Rilevato il lupo nelle Valli di Argenta

Dopo anni di segnali saltuari (rilevati a partire dal 2014 fino al 2019), da alcuni mesi è stata individuata la presenza stabile di una coppia di lupi – affettuosamente soprannominati Anna e Marco – nell’area protetta di Campotto.

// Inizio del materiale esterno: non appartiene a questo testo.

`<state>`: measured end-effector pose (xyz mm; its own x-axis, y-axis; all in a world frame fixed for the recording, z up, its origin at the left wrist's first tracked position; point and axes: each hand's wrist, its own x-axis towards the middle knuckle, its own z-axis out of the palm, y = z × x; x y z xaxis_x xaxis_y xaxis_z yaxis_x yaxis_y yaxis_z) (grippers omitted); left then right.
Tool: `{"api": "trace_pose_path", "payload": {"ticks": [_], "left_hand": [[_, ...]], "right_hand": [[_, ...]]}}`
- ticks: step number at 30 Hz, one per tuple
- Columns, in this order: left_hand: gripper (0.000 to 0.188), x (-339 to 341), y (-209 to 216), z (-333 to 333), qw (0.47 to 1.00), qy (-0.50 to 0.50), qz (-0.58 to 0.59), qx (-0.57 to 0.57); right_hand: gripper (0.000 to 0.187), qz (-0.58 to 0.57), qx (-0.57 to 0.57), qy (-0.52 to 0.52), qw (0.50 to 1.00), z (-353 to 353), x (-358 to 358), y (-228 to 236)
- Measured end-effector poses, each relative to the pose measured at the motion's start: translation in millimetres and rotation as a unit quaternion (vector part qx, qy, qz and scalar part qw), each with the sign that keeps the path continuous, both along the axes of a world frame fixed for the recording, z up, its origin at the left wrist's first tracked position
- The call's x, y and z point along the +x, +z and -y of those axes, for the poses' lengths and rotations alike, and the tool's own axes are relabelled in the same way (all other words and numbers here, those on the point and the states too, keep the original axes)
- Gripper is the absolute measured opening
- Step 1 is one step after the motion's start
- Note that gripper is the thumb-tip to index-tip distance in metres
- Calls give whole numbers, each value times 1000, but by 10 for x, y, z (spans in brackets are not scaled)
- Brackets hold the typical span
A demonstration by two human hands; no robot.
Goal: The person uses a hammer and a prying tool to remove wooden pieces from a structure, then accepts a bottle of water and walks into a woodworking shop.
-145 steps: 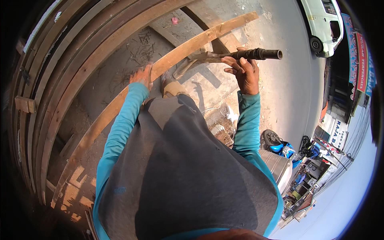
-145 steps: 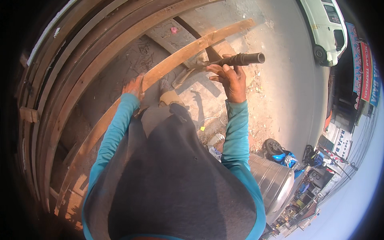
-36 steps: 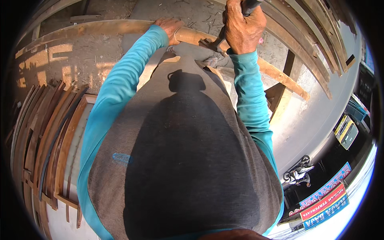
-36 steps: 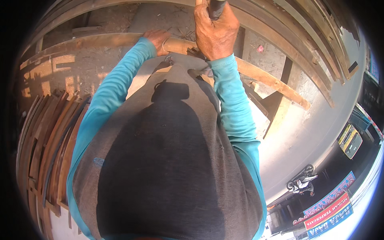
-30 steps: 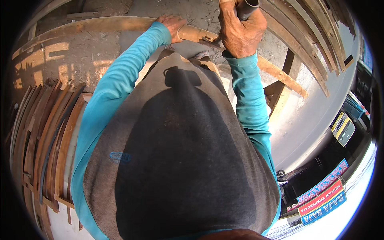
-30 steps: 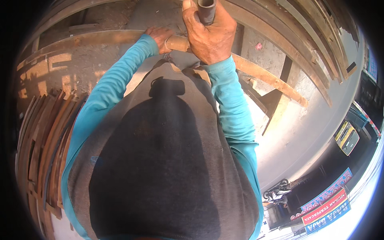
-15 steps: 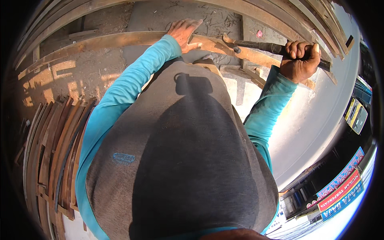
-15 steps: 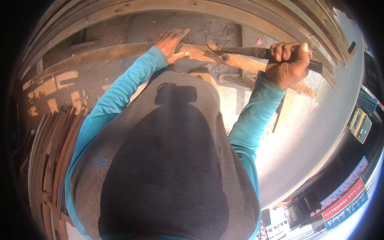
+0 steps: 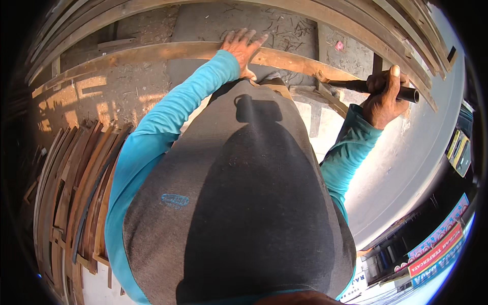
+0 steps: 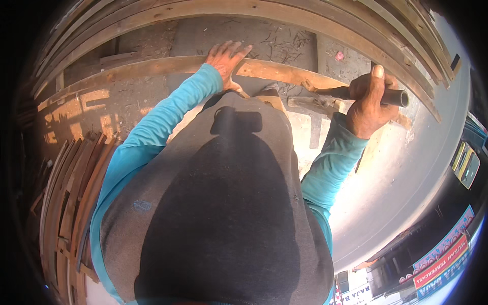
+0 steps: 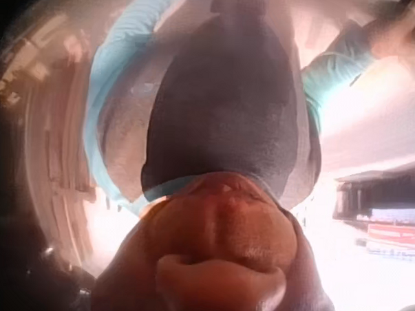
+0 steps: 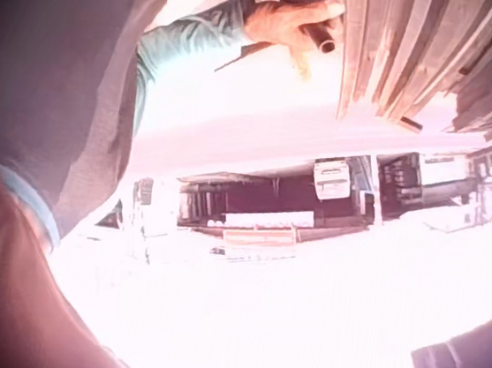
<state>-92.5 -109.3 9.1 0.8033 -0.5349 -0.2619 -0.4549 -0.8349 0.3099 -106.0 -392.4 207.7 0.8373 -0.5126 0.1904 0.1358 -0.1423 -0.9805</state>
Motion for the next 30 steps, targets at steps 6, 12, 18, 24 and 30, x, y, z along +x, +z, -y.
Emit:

Sulla base della tracce trovate e dei comportamenti che le fototrappole, posizionate all’interno dell’area protetta, hanno registrato dall’inizio del 2020, secondo gli esperti, siamo di fronte a due esemplari giovani, maschio e femmina, giunti nelle Valli di Argenta attraverso le aste dei fiumi che confluiscono in questo nodo idraulico: Reno, Idice e Sillaro. Qui, nei 1650 ettari delle casse di espansione di Campotto e Bassarone, gestite dal Consorzio della Bonifica Renana, in cui confluiscono le acque della pianura bolognese, grazie al susseguirsi di progetti di rinaturalizzazione, sono stati ricreati tutti gli ambienti tipici degli ecosistemi d’acqua dolce: prati umidi, valli, canali e boschi igrofili. L’osservazione dei video registrati nei primi mesi del 2020 testimoniano che la giovane coppia di lupi si muove sia in forma congiunta che separata.

La provenienza di questi esemplari è appenninica: attraverso le greenways delle vie d’acqua, i lupi in dispersione viaggiano per molti chilometri, alla ricerca di areali inediti ed alternativi a quelli già occupati dai branchi originari e in cui vi sia adeguata disponibilità di prede.

L’ecosistema dell’area protetta delle Valli di Argenta, gestito dalla Bonifica Renana e 6° stazione del Parco regionale del Delta del Po, presenta anche ambienti di rinaturalizzazione integrale e inaccessibile che questi esemplari hanno scelto come base del loro areale attuale.

Le rilevazioni fatte in loco testimoniano che la dieta della coppia si basa prevalentemente su nutrie, caprioli, lepri e uccelli acquatici feriti o debilitati. Il lupo è una specie adattabile e ciò gli consente l’occupazioni di un territorio potenzialmente molto ampio: si parla di superfici che vanno dai 70 ai 120 chilometri quadrati per ogni nucleo. Attualmente questo predatore, all’apice  della catena faunistica, ha colonizzato tutte le fasce altitudinali del sistema appenninico, dalle prime pendici collinari all’ambiente di crinale e sta facendo ora la sua comparsa anche in ambienti di pianura.